(Stored entries)
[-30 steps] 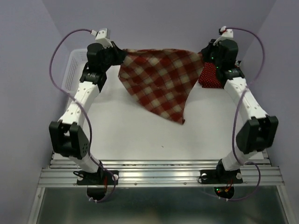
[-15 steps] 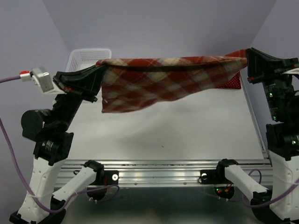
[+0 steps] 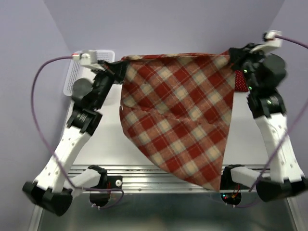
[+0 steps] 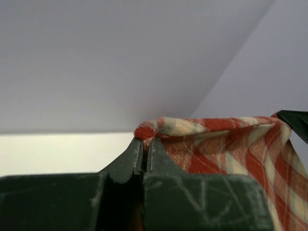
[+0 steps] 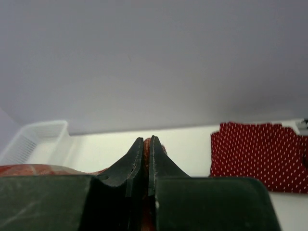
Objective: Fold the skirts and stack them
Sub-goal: Flatten the skirt out, then fold the skirt
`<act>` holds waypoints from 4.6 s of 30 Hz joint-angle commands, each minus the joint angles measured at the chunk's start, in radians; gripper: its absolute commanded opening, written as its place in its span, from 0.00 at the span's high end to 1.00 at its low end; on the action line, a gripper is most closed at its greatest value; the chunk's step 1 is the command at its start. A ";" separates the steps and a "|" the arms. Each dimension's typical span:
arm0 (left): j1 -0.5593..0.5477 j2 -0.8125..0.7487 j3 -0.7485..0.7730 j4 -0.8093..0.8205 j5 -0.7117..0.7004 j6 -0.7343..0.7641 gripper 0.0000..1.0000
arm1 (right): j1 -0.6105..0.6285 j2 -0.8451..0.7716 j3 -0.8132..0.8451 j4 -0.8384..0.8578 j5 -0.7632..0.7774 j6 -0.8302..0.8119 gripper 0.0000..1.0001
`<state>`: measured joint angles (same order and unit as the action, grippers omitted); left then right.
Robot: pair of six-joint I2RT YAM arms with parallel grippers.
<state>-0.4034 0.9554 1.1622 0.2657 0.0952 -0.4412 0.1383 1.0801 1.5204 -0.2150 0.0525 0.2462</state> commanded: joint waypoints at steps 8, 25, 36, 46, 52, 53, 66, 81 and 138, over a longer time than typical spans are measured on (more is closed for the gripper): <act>0.139 0.827 0.164 0.063 -0.042 0.002 1.00 | -0.003 0.677 -0.043 0.262 0.052 -0.093 0.99; 0.195 1.316 0.755 0.007 0.018 0.085 1.00 | -0.003 1.109 0.404 0.264 0.046 -0.200 0.99; 0.227 1.408 0.878 -0.002 0.064 0.088 1.00 | -0.014 1.146 0.455 0.246 -0.010 -0.189 0.99; 0.233 1.498 1.057 -0.091 0.055 0.084 0.02 | -0.014 1.279 0.647 0.177 0.092 -0.177 0.38; 0.232 1.380 0.995 -0.097 0.081 0.076 0.01 | -0.014 1.181 0.624 0.120 0.086 -0.162 0.00; 0.229 1.361 0.979 -0.097 0.089 0.070 0.01 | -0.014 1.154 0.598 0.106 0.070 -0.157 0.00; 0.049 0.818 0.352 -0.371 -0.185 -0.043 0.01 | 0.179 0.493 -0.267 0.014 -0.042 -0.084 0.00; 0.092 0.537 -0.228 -0.490 -0.348 -0.372 0.01 | 0.524 0.216 -0.641 -0.174 -0.057 0.016 0.00; 0.202 0.579 -0.285 -0.393 -0.370 -0.335 1.00 | 0.770 0.451 -0.543 -0.484 0.065 -0.068 0.99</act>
<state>-0.2073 1.6485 0.9321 -0.0959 -0.2684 -0.7712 0.8799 1.6417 0.9695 -0.5793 0.2916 0.1123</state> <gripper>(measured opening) 0.040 0.022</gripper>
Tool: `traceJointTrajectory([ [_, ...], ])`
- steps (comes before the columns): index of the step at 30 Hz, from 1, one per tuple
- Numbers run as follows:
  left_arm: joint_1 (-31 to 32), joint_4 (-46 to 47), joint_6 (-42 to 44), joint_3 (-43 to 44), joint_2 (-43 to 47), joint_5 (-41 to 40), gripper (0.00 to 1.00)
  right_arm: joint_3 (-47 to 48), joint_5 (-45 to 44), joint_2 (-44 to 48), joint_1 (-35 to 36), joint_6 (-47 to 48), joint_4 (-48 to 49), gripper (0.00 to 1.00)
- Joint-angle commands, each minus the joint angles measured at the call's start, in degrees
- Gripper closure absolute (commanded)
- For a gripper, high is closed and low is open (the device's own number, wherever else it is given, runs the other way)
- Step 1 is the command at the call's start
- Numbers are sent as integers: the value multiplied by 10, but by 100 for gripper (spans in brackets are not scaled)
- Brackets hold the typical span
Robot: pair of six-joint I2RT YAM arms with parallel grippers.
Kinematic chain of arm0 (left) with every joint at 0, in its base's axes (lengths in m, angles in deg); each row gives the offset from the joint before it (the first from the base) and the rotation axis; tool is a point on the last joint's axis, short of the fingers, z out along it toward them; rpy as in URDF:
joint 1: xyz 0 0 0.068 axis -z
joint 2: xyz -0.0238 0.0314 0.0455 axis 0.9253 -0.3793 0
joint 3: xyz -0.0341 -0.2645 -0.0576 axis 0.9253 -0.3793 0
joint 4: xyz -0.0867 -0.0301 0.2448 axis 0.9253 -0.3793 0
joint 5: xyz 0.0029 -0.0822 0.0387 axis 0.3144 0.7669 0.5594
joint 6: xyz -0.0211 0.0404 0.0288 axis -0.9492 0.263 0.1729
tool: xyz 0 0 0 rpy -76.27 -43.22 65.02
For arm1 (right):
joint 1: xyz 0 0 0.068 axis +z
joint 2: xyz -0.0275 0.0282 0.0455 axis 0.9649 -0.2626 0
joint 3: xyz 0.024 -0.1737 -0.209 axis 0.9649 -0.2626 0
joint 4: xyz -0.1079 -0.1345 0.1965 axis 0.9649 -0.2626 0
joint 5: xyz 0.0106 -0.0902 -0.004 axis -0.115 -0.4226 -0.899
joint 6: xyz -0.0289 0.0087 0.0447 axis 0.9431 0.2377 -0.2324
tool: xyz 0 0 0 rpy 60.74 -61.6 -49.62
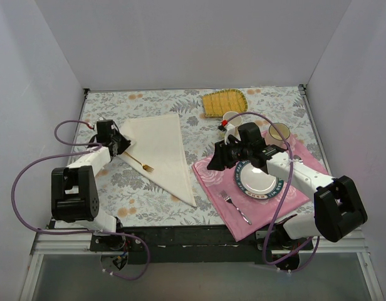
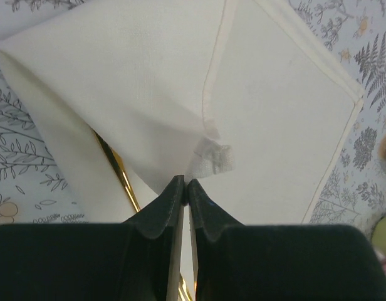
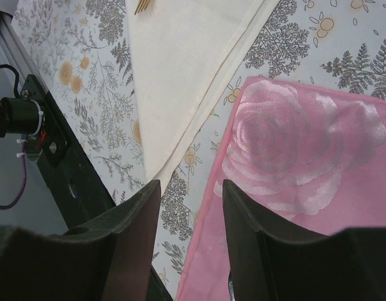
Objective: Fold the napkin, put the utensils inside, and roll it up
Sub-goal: Fold the napkin
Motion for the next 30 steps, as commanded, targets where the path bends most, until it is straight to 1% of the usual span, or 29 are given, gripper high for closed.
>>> traceJointTrajectory([
  [1,5,-16,7,-27,45,48,92,2,10,-2,2,-10,13,48],
  [15,21,-17,-19,-65,64,84,92,-1,16,-10,4,-23,21,47],
  [30,22,-59,-4,-90,91,85,91,-1,18,-13,7,-29,27,47],
])
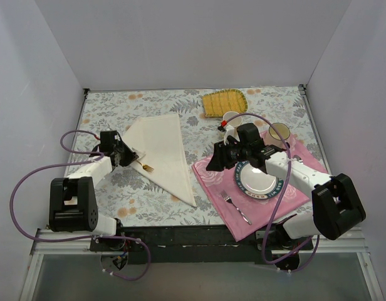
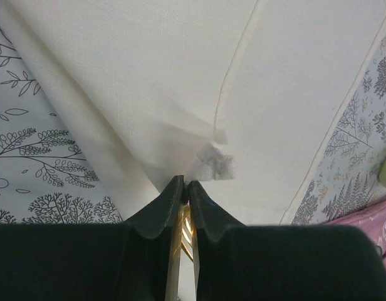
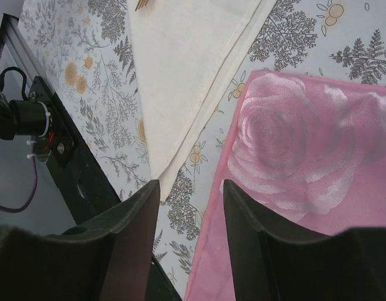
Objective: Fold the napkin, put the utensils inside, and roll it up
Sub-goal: Fold the napkin
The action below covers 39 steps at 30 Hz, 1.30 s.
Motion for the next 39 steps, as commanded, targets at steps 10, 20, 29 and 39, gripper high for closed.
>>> traceJointTrajectory([
  [10,3,-14,7,-30,32,21,91,-3,9,3,6,-4,20,46],
  [20,3,-12,7,-38,42,29,88,-3,11,0,9,-4,24,46],
  [29,3,-45,27,-33,117,78,62,-9,12,1,9,-1,25,46],
  [39,3,-91,40,-24,154,71,43,13,16,-13,9,7,15,46],
])
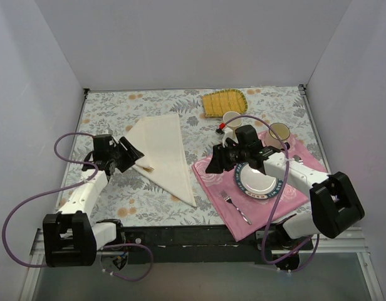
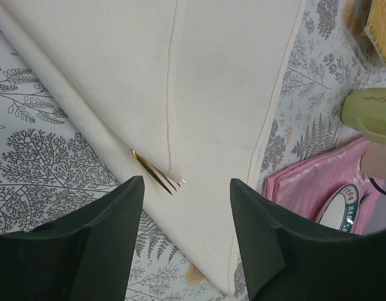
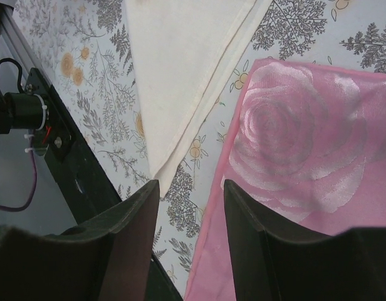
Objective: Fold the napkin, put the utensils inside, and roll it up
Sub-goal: Fold the napkin
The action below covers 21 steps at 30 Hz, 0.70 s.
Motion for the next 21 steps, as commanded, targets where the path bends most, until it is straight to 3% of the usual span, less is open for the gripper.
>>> traceJointTrajectory([
  [1,2,-6,20,18,-24,13,43,25,12,-7,3,7,9,46],
  [7,5,4,53,59,-119,43,42,25,14,-17,5,8,8,45],
  [9,40,-14,56,83,-139,17,41,26,16,-17,7,6,9,46],
  [14,128,-75,65,134,-168,-228,41,26,11,-15,8,5,10,46],
  [21,236,-165,35,186,-214,-427,46,21,15,-20,10,2,17,45],
])
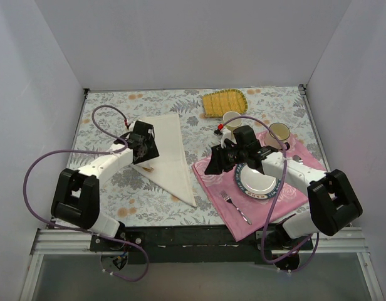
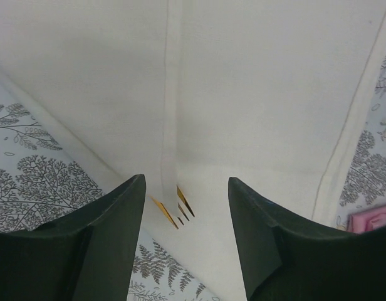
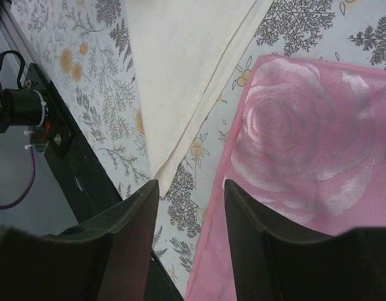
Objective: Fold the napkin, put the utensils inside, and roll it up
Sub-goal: Fold the napkin
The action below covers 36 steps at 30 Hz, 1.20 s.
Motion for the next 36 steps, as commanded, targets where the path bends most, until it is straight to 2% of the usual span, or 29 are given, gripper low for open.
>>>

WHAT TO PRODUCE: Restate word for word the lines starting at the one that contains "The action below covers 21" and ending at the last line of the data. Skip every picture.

PROBLEM SOLUTION:
The action below covers 21 steps at 30 Hz, 0.70 s.
Motion for the next 21 steps, as commanded, targets where the path bends most, until it is straight to 3% of the usual span, less is open for the gripper.
>>> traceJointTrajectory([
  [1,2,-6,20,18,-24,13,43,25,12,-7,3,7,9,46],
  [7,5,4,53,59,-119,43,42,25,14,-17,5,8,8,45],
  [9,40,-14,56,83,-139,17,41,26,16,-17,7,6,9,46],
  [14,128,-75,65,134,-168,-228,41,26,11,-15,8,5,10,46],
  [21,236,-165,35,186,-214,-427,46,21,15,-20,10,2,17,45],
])
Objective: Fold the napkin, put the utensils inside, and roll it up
Sub-goal: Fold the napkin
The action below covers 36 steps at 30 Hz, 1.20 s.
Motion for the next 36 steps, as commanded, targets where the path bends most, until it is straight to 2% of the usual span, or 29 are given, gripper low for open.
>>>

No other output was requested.